One balmy evening two summers ago, I stepped into a London pub in the hope of a quiet drink. It was 9pm on a Monday, but the Three Compasses was already jammed. A chorus was being led by a group waving their beers like conductors’ batons. Couples were clinging to one another. At one point a young man stood up, pointed at a projector screen and yelled: “Get a grip, Theon!” Monday nights, it transpired, were Game of Thrones nights.
If similar scenes have played out in homes and bars around the world in recent years, this weekend they will be even bigger. The final season of HBO’s fantasy epic arrives on a tide of cultural anticipation unseen since the climax of Harry Potter. So far, the trailer has been viewed more than 50m times on YouTube.
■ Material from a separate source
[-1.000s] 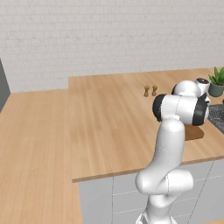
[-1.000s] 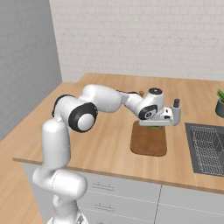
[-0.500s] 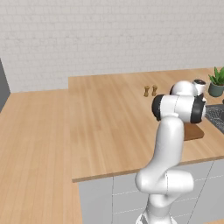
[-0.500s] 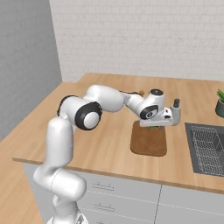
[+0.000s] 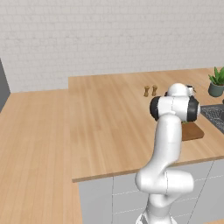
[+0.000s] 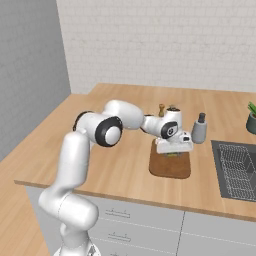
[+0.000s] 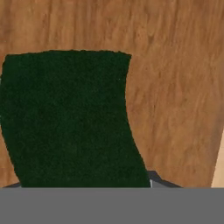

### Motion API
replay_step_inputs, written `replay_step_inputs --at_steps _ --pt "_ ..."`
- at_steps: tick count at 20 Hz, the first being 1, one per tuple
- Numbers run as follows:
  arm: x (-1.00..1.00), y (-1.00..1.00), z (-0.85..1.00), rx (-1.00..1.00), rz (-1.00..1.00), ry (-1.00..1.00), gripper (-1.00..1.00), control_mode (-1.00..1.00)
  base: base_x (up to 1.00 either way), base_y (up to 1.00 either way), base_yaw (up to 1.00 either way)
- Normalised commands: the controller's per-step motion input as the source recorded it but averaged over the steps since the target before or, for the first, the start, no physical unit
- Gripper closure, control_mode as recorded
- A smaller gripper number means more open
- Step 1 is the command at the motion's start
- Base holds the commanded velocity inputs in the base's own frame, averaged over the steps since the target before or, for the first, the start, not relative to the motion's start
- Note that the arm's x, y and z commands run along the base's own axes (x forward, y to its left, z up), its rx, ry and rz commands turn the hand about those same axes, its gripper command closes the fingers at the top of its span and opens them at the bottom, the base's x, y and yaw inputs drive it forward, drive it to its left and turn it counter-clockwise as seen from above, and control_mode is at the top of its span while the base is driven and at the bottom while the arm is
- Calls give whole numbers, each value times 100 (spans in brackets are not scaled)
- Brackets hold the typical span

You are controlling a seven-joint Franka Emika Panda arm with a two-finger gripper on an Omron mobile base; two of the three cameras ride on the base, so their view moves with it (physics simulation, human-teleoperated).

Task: Pick up the sponge from the counter and clean the cutting board by briefly scrubbing or pressing down on the cutting board. Once finished, release the sponge.

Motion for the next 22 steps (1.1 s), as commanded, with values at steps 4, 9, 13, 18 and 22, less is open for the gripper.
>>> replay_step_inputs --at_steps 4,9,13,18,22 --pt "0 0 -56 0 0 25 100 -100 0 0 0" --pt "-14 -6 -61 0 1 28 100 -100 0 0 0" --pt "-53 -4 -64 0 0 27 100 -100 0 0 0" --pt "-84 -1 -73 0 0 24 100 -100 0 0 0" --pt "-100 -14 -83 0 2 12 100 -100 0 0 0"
Over seven juggernaut seasons, the most ambitious TV show of our era has become a phenomenon that is casually referenced by politicians and novelists as a byword for the most brutal and cynical way of wielding power.
At the centre of the Game of Thrones universe are two questions: one, how a strange work of fiction — which features, among other exotica, dragons, eunuch warriors and the living dead — came to have such a hold on our culture; and two, how it’s all going to end. For as the show careers towards its finale on May 19, we are heading for one of those once-in-a-decade events in which it is almost unseemly not to take an interest.